» What needs to be done
From the entries that follow, gather each line holding the word "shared".

» Records to process
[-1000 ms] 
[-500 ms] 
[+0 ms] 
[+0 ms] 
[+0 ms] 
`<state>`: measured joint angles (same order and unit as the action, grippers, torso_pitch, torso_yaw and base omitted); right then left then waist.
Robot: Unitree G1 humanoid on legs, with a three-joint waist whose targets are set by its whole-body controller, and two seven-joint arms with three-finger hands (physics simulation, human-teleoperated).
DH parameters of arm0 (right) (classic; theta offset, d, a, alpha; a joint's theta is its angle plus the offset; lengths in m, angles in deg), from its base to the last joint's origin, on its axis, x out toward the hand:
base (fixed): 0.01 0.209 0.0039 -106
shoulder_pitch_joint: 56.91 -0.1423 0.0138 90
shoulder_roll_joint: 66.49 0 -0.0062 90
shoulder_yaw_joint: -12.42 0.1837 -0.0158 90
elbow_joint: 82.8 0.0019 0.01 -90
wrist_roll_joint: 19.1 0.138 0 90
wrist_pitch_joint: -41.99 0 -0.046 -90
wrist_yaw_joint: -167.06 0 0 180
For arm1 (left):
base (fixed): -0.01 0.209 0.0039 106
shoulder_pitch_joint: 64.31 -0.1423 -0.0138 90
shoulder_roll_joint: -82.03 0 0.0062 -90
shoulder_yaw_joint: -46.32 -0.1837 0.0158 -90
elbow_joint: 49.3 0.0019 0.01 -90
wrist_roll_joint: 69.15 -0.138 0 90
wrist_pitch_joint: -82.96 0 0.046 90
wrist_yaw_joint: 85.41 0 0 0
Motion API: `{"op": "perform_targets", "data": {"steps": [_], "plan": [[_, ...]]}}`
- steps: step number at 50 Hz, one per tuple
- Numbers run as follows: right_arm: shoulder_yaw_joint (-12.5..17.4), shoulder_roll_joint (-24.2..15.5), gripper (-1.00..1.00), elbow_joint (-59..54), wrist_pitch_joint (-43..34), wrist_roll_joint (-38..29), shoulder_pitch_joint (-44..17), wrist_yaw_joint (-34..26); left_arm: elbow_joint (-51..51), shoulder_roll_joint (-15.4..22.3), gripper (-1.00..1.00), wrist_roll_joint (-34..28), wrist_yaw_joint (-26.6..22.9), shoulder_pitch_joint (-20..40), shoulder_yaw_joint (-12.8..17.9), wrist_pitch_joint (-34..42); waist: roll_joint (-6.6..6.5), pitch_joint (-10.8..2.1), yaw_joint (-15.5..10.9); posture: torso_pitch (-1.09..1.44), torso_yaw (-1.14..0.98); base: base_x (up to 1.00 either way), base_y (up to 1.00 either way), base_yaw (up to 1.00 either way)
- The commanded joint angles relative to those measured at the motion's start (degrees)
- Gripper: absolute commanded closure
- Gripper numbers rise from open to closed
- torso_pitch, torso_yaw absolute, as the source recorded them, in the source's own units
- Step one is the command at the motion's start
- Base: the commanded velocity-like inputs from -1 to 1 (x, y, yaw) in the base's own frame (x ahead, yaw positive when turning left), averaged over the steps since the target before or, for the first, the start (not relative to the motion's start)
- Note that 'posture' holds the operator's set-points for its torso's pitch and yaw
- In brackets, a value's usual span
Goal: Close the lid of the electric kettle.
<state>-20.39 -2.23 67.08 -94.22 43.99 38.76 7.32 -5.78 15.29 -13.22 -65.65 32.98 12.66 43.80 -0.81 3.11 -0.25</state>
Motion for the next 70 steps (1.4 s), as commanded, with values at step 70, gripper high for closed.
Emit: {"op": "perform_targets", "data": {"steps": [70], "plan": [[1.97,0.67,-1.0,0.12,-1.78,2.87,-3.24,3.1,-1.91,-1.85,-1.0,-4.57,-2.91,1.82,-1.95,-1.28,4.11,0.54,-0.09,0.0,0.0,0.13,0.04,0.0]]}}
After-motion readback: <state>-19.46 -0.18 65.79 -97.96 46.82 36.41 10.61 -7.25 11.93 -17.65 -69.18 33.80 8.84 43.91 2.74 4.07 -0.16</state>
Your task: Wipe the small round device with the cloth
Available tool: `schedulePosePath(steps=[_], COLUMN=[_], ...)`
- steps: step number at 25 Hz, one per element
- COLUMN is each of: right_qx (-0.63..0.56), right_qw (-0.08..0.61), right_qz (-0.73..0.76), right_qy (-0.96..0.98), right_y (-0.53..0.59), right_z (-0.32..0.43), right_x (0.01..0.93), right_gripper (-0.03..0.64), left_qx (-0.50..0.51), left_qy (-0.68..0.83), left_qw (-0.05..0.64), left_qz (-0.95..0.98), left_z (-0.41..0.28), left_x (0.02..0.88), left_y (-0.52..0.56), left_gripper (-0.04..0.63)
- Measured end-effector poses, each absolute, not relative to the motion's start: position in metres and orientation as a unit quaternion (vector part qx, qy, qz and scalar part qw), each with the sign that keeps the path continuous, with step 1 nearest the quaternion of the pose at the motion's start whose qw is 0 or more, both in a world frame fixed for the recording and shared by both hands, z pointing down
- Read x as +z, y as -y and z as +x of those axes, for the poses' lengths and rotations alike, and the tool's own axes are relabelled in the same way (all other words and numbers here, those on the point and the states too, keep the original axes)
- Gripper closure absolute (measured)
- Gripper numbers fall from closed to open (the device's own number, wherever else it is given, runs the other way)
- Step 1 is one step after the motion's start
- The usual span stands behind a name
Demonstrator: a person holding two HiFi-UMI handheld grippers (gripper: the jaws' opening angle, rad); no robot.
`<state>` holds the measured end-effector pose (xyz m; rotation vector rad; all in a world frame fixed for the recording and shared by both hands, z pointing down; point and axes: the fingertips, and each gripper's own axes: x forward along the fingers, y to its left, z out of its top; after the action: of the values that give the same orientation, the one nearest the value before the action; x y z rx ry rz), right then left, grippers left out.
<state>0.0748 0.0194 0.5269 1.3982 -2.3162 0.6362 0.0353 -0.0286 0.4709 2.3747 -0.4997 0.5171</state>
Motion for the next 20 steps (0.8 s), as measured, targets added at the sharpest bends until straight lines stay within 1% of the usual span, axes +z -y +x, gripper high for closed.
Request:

» Written reply
- Measured end-effector poses, each absolute, not relative to the motion's start: position in metres and orientation as a unit quaternion (vector part qx, qy, qz and scalar part qw), each with the sign that keeps the path continuous, with step 1 nearest the quaternion of the pose at the motion's start whose qw is 0 or more, both in a world frame fixed for the recording and shared by both hands, z pointing down
`<state>` holds the measured end-effector pose (xyz m; rotation vector rad; all in a world frame fixed for the recording and shared by both hands, z pointing down; point and axes: the fingertips, and each gripper's own axes: x forward along the fingers, y to its left, z out of its top; after the action: of the values that give the same orientation, the one nearest the value before the action; x y z rx ry rz), right then left, grippers left out.

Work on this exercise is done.